Luis Fernández Molina
Veamos ahora el impacto del voto nulo. En las elecciones de 2015 la asistencia (primera vuelta) fue de un aceptable 71 por ciento. De esos un 5 y 4 por ciento votaron en blanco y nulo, respectivamente. Para los comicios del 2019 la apatía del ciudadano puede traducirse en dos reacciones: a) que ni siquiera se empadrone; y b) que no se apersone a votar. No empadronarse es la forma más elemental de apatía y, preocupantemente, hay más de millón y medio de ciudadanos que tienen DPI, pero no se empadronan.
La expresión elemental de rechazo al sistema es no ir a votar. Otra manifestación, igualmente inconforme, es tomar su papeleta y depositarla en blanco o la mancharán, convirtiéndose en nulo. La expresión del primero es una reacción pasiva y la del segundo es una especie de rebeldía. Es claro que ambos votantes patentizarían así su desconformidad con el sistema. Acaso quien vota en blanco no está de acuerdo con la maquinaria electoral y el que vota nulo no está de acuerdo pero con los candidatos. Vale la sutil diferencia. Igual distinción habría que descubrir entre el voto en blanco y la mera abstención.

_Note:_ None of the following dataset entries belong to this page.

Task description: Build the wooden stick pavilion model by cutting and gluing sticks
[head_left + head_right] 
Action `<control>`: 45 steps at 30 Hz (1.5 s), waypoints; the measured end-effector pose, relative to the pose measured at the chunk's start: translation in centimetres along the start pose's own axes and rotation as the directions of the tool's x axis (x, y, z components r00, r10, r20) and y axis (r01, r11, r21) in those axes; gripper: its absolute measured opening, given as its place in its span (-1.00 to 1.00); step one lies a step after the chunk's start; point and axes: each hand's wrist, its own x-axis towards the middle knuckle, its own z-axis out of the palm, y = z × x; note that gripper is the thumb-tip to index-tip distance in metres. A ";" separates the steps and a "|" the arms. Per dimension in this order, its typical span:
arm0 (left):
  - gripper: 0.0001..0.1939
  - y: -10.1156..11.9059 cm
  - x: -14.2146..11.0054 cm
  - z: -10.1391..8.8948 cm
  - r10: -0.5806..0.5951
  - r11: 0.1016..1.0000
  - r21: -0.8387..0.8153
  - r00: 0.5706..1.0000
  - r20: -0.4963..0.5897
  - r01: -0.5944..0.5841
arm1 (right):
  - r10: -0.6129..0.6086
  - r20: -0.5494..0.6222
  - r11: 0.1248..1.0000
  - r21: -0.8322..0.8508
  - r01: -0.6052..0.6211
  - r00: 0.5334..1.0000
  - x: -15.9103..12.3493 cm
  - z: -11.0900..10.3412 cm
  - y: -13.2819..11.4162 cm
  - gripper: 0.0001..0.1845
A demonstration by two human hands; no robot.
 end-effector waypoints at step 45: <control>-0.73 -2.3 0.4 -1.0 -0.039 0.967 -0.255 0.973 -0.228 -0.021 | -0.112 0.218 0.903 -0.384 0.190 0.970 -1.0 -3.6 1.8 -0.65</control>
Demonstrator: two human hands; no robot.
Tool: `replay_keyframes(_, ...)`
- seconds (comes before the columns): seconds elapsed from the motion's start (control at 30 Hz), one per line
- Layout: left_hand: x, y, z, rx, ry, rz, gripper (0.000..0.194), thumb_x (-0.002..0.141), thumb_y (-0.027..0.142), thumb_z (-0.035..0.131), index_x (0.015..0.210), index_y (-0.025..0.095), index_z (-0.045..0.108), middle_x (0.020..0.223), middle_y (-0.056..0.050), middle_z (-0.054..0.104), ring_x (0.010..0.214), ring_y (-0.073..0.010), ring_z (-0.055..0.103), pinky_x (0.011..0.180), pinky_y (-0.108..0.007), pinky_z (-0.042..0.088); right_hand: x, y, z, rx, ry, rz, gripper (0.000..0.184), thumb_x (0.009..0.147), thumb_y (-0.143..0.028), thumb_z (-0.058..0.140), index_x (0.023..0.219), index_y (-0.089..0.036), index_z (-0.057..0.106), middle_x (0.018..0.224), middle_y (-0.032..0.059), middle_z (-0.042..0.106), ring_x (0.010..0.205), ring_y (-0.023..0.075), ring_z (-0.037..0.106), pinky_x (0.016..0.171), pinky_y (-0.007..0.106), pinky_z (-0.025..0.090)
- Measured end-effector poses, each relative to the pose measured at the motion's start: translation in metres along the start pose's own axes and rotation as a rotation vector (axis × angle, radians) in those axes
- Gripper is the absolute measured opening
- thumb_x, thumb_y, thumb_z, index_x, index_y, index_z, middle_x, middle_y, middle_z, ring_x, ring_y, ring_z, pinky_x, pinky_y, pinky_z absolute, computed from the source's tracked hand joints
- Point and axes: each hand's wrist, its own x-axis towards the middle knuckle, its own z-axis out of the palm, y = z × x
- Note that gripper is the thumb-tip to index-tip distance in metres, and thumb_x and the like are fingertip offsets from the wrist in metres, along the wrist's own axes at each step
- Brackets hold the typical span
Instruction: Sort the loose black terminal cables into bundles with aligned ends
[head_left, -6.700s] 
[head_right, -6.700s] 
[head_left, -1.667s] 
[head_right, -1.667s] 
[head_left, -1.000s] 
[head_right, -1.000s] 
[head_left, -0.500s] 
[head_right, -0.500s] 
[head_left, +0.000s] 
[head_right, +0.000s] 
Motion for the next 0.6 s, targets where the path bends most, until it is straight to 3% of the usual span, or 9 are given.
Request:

Las estadísticas indican que solamente un 17 por ciento se decanta por algún partido o candidato. (Hago abstracción del voto condicionado, conducido o acarreado). El voto nulo es la gran interrogante. El voto en blanco y el nulo son expresiones de un votante frustrado, pero desde el punto de vista formal el voto en blanco no cuenta; no se le puede equiparar al voto nulo por la sencilla razón que la ley se refiere expresamente al voto nulo.
La aceptación del voto nulo es un avance en beneficio de la democracia. La esencia de la democracia consiste en que el pueblo pueda escoger a sus autoridades y mientras más opciones se le den para escoger, mejor servida estará dicha democracia. Viene a ser una cuestión de verbos: no se trata de “elegir” sino de “escoger”. Desde 1985, salvo la primera elección, en prácticamente toda la ciudadanía votaba por el menos peor o por quien generaba menos anticuerpos. Que lo diga Carpio Nicole, Baldizón o Sandra Torres. De ahí se generó la leyenda que al perdedor (por quien debimos haber votado) le tocaba en la próxima elección.
Si de escoger se trata, ahora el votante tiene un platillo más en el menú: no votar por ninguno. El voto nulo mayoritario es una exigencia de nueva elección y nuevas votaciones (a pesar del craso error de la LEPP).
Es claro que ningún candidato ha despertado aclamaciones. Ningún binomio ha provocado el efecto de “caballo ganador” que arrastre un alud. Ello nos lleva, nuevamente, a votar por el menos peor y/o el voto como de rechazo a alguno en particular. El “voto castigo.” Si el voto nulo no es mayoría solo puede ayudar a los punteros. En todo caso es como un cachinflín que sabemos cómo encenderlo, pero ignoramos hacia dónde va.